2
min read
A- A+
read

J0800C: Staff Pain Assessment - Facial Expressions, Step-by-Step

Step-by-Step Coding Guide for Item Set J0800C: Staff Pain Assessment - Facial Expressions

1. Review of Medical Records

  • Objective: Gather accurate information regarding the resident’s facial expressions that indicate pain.
  • Steps:
    1. Collect Information: Review the resident’s comprehensive medical records, including nursing notes, pain assessment logs, physician notes, and previous assessments.
    2. Identify Documentation of Pain: Look for documented instances of the resident’s facial expressions indicating pain, such as grimacing, frowning, or wincing.
    3. Confirm Details: Verify the consistency and accuracy of the documentation through various sources within the medical records.

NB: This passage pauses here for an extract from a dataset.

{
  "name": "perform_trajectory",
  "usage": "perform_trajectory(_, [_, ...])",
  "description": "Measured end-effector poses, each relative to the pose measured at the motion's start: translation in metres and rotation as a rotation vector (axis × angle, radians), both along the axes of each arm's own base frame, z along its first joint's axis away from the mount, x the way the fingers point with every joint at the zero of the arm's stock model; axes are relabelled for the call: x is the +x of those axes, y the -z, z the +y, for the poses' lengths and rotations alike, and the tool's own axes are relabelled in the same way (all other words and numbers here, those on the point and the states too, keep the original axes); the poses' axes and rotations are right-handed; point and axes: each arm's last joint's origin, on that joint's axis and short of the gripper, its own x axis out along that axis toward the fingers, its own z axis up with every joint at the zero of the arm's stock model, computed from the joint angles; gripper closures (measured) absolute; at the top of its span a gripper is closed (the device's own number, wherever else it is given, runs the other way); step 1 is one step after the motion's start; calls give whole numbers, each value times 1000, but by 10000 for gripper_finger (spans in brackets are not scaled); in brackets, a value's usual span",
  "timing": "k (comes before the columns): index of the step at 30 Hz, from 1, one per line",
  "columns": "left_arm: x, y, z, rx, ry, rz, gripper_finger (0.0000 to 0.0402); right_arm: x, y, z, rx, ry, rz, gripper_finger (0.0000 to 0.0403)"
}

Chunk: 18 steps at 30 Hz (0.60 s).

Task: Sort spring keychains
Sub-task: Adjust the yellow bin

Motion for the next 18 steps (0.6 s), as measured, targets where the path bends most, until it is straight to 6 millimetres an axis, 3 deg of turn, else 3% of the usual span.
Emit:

2. Understanding Definitions

  • Facial Expressions Indicating Pain: Observable facial behaviors that suggest the resident is experiencing pain, including grimacing, frowning, wincing, clenching teeth, or other expressions of discomfort.
  • Key Points:
    • These expressions can occur spontaneously or in response to specific movements or care activities.
    • Staff should be trained to recognize and document these expressions accurately.

3. Coding Instructions

  • Steps:
    1. Observe Resident: During the assessment period, observe the resident for any facial expressions indicating pain.
    2. Evaluate Documentation: Review medical records to ensure that observations of facial expressions are accurately documented.
    3. Code Appropriately: Use the following scale to code the resident’s facial expressions indicating pain:
      • 0: No facial expressions indicating pain
      • 1: Occasional facial expressions indicating pain (occurred 1-2 days)
      • 2: Frequent facial expressions indicating pain (occurred 3-4 days)
      • 3: Almost constant facial expressions indicating pain (occurred 5-7 days)

4. Coding Tips

  • Accurate Observation: Ensure that staff are trained to accurately observe and document facial expressions indicating pain.
  • Clarify Definitions: Make sure the staff understands what constitutes a facial expression indicating pain.
  • Consistent Terminology: Use consistent terminology and phrasing when documenting and coding the resident’s facial expressions.

5. Documentation

  • Required:
    • Nursing Notes: Detailed notes from nursing staff documenting the resident’s facial expressions indicating pain during the assessment period.
    • Pain Assessment Logs: Regular entries detailing the frequency and intensity of facial expressions indicating pain.
    • Physician Notes: Documentation from physicians regarding assessments and treatments related to the resident’s pain.
    • Care Plans: Include information about the resident’s pain management plan and any interventions used.

6. Common Errors to Avoid

  • Misclassification: Ensure accurate classification by verifying the frequency and context of facial expressions through multiple records and observations.
  • Incomplete Documentation: Make sure all relevant notes and logs are included.
  • Assumptions: Do not assume the frequency or intensity of facial expressions without proper documentation and verification.

7. Practical Application

  • Example:
    • Resident Profile: Alice, an 80-year-old resident, frequently grimaces and clenches her teeth when moving.
    • Steps:
      1. Observe Resident: The nurse observes Alice during care activities and notes frequent grimacing and teeth clenching.
      2. Evaluate Documentation: The nurse reviews Alice’s medical records, confirming that these facial expressions have been documented consistently over the assessment period.
      3. Document and Code: The nurse documents Alice’s facial expressions indicating pain in her records and codes J0800C as "3".
    • Outcome: Alice’s facial expressions indicating pain are accurately documented and coded, ensuring proper follow-up and pain management.

 

 

 

 

 

Please note that the information provided in this guide for MDS 3.0 Item set J0800C was originally based on the CMS's RAI Version 3.0 Manual, October 2023 edition. Every effort will be made to update it to the most current version. The MDS 3.0 Manual is typically updated every October. If there are no changes to the Item Set, there will be no changes to this guide. This guidance is intended to assist healthcare professionals, particularly new nurses or MDS coordinators, in understanding and applying the correct coding procedures for this specific item within MDS 3.0. 

The guide is not a substitute for professional judgment or the facility’s policies. It is crucial to stay updated with any changes or updates in the MDS 3.0 manual or relevant CMS regulations. The guide does not cover all potential scenarios and should not be used as a sole resource for MDS 3.0 coding. 

Additionally, this guide refrains from handling personal patient data and does not provide medical or legal advice. Users are responsible for ensuring compliance with all applicable laws and regulations in their respective practices.